**ASSIGNMENT:** Each line of the listing is to be retyped exactly as given.

**DATA SHOWN:**

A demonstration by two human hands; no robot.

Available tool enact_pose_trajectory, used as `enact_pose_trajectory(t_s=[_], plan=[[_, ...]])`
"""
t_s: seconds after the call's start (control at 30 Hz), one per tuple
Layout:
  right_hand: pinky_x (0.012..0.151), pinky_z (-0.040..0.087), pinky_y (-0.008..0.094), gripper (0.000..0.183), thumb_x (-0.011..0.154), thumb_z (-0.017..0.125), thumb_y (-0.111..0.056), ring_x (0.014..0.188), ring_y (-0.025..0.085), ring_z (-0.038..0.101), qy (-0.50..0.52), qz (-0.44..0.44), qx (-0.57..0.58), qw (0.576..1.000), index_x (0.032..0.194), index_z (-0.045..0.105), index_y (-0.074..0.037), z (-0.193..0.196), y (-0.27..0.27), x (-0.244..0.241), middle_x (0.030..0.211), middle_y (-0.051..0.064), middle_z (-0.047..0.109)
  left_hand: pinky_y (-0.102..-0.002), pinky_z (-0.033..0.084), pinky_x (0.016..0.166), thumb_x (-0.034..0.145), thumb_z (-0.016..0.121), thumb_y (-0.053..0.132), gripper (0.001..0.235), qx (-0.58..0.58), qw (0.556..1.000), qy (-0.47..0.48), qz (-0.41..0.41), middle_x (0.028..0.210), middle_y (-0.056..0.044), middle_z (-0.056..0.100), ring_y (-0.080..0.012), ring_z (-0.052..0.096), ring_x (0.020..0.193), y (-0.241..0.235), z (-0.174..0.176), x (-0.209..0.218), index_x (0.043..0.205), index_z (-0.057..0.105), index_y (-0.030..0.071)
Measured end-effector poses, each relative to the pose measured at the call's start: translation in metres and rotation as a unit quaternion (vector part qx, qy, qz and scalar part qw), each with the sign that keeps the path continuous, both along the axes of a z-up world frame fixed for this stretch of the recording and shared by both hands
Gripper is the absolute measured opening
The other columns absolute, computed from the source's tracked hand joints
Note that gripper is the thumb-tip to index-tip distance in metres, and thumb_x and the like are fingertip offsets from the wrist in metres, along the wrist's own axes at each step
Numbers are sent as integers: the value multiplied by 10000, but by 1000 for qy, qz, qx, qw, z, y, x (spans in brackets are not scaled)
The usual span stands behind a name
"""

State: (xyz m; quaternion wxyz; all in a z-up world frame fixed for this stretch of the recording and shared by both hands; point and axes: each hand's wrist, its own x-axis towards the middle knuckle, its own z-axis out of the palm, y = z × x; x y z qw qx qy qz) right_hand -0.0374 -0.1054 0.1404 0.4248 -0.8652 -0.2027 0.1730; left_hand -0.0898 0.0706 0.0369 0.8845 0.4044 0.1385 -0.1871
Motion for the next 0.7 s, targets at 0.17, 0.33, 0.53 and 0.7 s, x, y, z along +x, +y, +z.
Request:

**RESULT OF THIS TASK:**
A demonstration by two human hands; no robot.

Available tool enact_pose_trajectory, used as `enact_pose_trajectory(t_s=[_], plan=[[_, ...]])`
"""
t_s: seconds after the call's start (control at 30 Hz), one per tuple
Layout:
  right_hand: pinky_x (0.012..0.151), pinky_z (-0.040..0.087), pinky_y (-0.008..0.094), gripper (0.000..0.183), thumb_x (-0.011..0.154), thumb_z (-0.017..0.125), thumb_y (-0.111..0.056), ring_x (0.014..0.188), ring_y (-0.025..0.085), ring_z (-0.038..0.101), qy (-0.50..0.52), qz (-0.44..0.44), qx (-0.57..0.58), qw (0.576..1.000), index_x (0.032..0.194), index_z (-0.045..0.105), index_y (-0.074..0.037), z (-0.193..0.196), y (-0.27..0.27), x (-0.244..0.241), middle_x (0.030..0.211), middle_y (-0.051..0.064), middle_z (-0.047..0.109)
  left_hand: pinky_y (-0.102..-0.002), pinky_z (-0.033..0.084), pinky_x (0.016..0.166), thumb_x (-0.034..0.145), thumb_z (-0.016..0.121), thumb_y (-0.053..0.132), gripper (0.001..0.235), qx (-0.58..0.58), qw (0.556..1.000), qy (-0.47..0.48), qz (-0.41..0.41), middle_x (0.028..0.210), middle_y (-0.056..0.044), middle_z (-0.056..0.100), ring_y (-0.080..0.012), ring_z (-0.052..0.096), ring_x (0.020..0.193), y (-0.241..0.235), z (-0.174..0.176), x (-0.209..0.218), index_x (0.043..0.205), index_z (-0.057..0.105), index_y (-0.030..0.071)
Measured end-effector poses, each relative to the pose measured at the call's start: translation in metres and rotation as a unit quaternion (vector part qx, qy, qz and scalar part qw), each with the sign that keeps the path continuous, both along the axes of a z-up world frame fixed for this stretch of the recording and shared by both hands
Gripper is the absolute measured opening
The other columns absolute, computed from the source's tracked hand joints
Note that gripper is the thumb-tip to index-tip distance in metres, and thumb_x and the like are fingertip offsets from the wrist in metres, along the wrist's own axes at each step
Numbers are sent as integers: the value multiplied by 10000, but by 1000 for qy, qz, qx, qw, z, y, x (spans in brackets are not scaled)
The usual span stands behind a name
"""

State: (xyz m; quaternion wxyz; all in a z-up world frame fixed for this stretch of the recording and shared by both hands; point and axes: each hand's wrist, its own x-axis towards the middle knuckle, its own z-axis out of the palm, y = z × x; x y z qw qx qy qz) right_hand -0.0374 -0.1054 0.1404 0.4248 -0.8652 -0.2027 0.1730; left_hand -0.0898 0.0706 0.0369 0.8845 0.4044 0.1385 -0.1871
Motion for the next 0.7 s, targets at 0.17, 0.33, 0.53 and 0.7 s, x, y, z along +x, +y, +z.
Request:

That concludes the output for this exercise.